Opposition parties in Limpopo are baying for premier Stan Mathabatha’s blood after the South African Quarterly Labour Survey showed that Limpopo recorded the highest job losses of any province in the last quarter of the last financial year.
The stats indicated that during the last three months of 2019, about 35,000 more people lost their jobs in Limpopo. To rub salt to into the wound, the stats also revealed that more than 77,000 people have since lost their jobs in the province last year – a move that sent shockwaves through the province.
The latest expanded unemployment rate, rose 2.1% to 44%.
The total Limpopo labour force was recorded at 1.821 million people and out of these, 391,000 individuals were unable to find work, while 531,000 persons have given up looking for a job altogether, revealed the stats.
The latest revelation has opened a big debate among political parties and individuals in the province.
The DA was the first to react, saying it was time for the ANC government in Limpopo to do introspection on the kind of service it provides.
“The bottom line is that people of Limpopo are becoming poorer, and the provincial economy is shrinking and excludes more and more people from accessing economic opportunities,” DA provincial leader Jacques Smalle said yesterday.

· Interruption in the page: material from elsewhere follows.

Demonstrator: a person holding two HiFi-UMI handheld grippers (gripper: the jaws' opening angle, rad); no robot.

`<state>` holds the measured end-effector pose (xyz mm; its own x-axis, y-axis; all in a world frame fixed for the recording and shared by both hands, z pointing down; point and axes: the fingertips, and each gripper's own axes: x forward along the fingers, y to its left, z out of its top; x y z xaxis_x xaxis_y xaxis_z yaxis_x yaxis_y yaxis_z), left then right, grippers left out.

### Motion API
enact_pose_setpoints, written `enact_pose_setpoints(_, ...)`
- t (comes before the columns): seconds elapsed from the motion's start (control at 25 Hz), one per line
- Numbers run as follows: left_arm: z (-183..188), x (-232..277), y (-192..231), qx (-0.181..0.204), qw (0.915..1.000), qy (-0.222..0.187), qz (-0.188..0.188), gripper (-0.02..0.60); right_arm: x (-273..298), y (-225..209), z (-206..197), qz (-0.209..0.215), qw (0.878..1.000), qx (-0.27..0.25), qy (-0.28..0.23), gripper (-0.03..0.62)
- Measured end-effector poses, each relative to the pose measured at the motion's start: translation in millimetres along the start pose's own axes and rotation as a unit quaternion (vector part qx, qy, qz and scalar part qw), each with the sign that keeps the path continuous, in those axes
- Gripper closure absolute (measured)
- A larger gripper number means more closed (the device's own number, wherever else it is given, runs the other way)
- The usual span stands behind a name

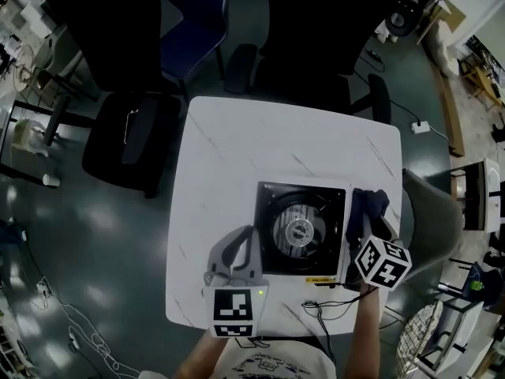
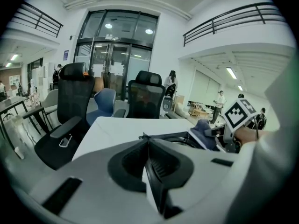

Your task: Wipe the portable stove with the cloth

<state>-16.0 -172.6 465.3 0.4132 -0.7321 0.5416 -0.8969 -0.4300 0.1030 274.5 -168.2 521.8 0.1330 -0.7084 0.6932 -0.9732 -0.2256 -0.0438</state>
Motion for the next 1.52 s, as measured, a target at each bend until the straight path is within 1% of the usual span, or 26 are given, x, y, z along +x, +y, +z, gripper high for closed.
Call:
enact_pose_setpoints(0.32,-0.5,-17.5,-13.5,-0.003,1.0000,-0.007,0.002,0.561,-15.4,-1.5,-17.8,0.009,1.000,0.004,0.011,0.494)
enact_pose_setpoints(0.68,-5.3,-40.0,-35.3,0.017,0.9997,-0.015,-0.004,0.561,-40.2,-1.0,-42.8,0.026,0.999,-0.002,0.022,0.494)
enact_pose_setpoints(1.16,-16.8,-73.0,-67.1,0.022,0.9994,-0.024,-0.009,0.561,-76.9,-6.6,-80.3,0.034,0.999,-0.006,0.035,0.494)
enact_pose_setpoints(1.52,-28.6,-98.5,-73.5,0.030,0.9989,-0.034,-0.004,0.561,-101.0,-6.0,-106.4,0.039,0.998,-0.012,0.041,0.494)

Smalle said the stats proved beyond any shadow of doubt that the people of Limpopo were faced with an acute bleak economic outlook. He said the stats were a direct result of the ANC government’s disastrous management of the economy.
“Under Premier Stan Mathabatha, the executive continues to spend state funds irregularly and recklessly, with impunity. This resulted in the province experiencing an acute unemployment rate, [more] than any province in the country. During the past 12 months, Limpopo’s unemployment rate increased by 6.6%, from 16.5% in October to December 2018, to 23.1% for the same period in 2019,” said Smalle.
“Job losses were experienced across all sectors, but the trade sector shed about 51,000 jobs during the last quarter. The trade sectors comprises mainly of the private sector and entrepreneurs.”
The Economic Freedom Fighters, the official opposition in the province, said it was time for Mathabatha’s executive to shape up or ship out.
“We cannot afford to be led by a government that takes jobs away from its people. Maybe it’s time for the EFF to be given time to show the ANC how it is done,” said EFF provincial secretary, George Raphela yesterday.
Mathabatha’s spokesperson, Kenny Mathivha, said the high unemployment was due to the fact that the province was still suffering from the “Bantustan era” and the many immigrants from Zimbabwe, Botswana and Mozambique, who compete for the few available jobs in the agricultural sector.
“Government is the highest employment agency. But it must be borne in mind that we are a rural province wherein employment drivers continue to be agriculture and services,” said Mathivha. “We haven’t had adequate rains in the recent past and, therefore, seasonal agricultural jobs will soon be lost. That is why in the next few days possibilities are there that the province could be declared a disaster area.”